*Task directions*
Among the lines of the records, find all that carry the word "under" and copy them.

Given data Start Marker

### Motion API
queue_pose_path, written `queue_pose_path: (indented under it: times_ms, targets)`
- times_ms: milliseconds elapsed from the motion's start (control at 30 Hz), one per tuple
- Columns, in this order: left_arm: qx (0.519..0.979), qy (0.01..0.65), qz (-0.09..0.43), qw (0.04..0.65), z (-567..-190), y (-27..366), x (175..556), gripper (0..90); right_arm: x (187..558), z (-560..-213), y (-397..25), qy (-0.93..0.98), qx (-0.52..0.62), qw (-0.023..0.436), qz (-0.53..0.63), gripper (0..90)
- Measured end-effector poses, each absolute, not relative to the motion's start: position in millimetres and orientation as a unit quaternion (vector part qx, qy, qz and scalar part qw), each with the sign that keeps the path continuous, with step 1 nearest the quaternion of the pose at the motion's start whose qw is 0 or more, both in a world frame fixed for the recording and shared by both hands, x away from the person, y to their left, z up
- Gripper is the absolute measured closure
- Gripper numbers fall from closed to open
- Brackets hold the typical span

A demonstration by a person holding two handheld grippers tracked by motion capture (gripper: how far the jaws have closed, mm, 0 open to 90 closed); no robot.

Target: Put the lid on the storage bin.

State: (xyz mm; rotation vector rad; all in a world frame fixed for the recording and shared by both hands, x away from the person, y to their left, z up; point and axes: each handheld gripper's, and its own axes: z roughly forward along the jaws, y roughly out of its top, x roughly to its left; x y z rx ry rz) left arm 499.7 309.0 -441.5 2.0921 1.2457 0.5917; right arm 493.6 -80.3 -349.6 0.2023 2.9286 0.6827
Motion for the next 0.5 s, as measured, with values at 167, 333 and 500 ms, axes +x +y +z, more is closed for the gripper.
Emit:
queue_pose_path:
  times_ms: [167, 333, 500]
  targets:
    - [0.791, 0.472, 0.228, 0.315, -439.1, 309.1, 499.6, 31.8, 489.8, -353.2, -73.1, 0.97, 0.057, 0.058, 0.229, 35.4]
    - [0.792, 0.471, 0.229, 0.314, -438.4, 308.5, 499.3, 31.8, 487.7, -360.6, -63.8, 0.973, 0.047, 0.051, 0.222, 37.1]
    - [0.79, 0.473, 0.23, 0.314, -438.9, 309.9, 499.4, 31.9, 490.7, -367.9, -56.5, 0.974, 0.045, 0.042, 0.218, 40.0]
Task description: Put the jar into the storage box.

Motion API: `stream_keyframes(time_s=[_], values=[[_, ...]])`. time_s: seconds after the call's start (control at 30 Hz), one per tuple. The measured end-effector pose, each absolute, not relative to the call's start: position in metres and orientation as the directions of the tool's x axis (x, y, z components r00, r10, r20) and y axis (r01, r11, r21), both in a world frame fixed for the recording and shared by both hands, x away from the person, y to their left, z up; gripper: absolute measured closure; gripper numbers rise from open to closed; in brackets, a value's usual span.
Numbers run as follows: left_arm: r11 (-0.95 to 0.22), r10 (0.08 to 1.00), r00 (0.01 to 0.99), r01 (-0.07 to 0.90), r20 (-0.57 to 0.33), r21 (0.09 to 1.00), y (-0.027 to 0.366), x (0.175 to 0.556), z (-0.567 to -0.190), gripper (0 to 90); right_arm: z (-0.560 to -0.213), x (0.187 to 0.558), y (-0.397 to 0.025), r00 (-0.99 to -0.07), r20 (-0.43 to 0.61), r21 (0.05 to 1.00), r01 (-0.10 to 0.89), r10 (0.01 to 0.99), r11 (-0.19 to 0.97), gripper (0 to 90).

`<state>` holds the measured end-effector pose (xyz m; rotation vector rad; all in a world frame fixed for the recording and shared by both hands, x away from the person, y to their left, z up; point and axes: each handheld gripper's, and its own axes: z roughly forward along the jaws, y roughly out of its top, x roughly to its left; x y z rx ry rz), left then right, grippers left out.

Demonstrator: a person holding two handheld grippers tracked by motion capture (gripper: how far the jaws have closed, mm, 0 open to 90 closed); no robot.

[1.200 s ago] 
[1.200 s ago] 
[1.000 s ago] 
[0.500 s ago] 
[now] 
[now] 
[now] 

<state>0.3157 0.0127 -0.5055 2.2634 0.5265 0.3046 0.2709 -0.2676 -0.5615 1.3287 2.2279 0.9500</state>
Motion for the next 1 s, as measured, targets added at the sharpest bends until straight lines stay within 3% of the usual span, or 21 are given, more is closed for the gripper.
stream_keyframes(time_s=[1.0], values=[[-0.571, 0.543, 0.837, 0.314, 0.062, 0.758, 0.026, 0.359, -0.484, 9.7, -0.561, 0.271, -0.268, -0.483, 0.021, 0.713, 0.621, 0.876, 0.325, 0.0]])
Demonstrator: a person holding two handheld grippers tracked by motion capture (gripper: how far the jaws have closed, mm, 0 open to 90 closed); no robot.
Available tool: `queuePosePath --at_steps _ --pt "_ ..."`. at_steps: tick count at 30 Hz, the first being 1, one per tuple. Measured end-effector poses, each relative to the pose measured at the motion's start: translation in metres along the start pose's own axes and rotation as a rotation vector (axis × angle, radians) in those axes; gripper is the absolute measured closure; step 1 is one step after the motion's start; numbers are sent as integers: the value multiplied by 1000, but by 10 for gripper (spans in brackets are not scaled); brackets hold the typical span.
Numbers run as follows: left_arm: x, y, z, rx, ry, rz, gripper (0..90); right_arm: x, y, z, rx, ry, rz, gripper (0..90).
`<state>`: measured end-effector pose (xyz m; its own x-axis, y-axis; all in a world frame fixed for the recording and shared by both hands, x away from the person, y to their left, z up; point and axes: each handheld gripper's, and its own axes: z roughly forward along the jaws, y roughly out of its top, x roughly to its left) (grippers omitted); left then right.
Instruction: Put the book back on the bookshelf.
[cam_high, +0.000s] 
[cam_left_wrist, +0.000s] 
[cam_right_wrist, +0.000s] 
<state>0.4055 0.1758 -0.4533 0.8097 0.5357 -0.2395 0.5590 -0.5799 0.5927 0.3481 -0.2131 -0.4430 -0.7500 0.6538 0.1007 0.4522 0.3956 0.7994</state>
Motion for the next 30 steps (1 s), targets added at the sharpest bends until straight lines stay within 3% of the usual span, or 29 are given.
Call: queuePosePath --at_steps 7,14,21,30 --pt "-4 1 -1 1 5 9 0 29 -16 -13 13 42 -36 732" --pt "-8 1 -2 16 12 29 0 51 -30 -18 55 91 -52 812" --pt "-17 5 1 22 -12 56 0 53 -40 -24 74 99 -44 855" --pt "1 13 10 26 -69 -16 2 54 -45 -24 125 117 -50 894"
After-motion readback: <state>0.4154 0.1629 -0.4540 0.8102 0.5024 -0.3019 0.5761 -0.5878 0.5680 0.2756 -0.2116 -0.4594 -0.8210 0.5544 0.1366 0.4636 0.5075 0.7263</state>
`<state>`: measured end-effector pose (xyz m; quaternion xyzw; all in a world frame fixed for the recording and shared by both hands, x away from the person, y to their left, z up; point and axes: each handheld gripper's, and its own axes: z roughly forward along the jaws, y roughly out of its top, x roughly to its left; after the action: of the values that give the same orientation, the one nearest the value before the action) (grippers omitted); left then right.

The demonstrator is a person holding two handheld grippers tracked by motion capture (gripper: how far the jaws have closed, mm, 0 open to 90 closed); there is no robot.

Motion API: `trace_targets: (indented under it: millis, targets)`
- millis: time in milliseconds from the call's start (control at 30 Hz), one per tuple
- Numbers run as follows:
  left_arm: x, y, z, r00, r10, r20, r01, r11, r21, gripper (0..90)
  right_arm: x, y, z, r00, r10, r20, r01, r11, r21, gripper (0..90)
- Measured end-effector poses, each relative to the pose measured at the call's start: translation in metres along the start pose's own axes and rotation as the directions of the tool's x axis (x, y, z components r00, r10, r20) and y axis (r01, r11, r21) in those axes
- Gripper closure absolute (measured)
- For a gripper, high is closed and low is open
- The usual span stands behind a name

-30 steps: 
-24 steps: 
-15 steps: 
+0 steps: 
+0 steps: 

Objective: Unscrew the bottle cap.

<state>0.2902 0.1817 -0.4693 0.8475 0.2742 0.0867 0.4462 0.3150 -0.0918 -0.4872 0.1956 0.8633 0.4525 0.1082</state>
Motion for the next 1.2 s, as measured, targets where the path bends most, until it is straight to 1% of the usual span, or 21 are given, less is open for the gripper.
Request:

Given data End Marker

*Answer section*
queue_pose_path, written `queue_pose_path: (indented under it: times_ms, targets)`
Motion API: `trace_targets: (indented under it: millis, targets)`

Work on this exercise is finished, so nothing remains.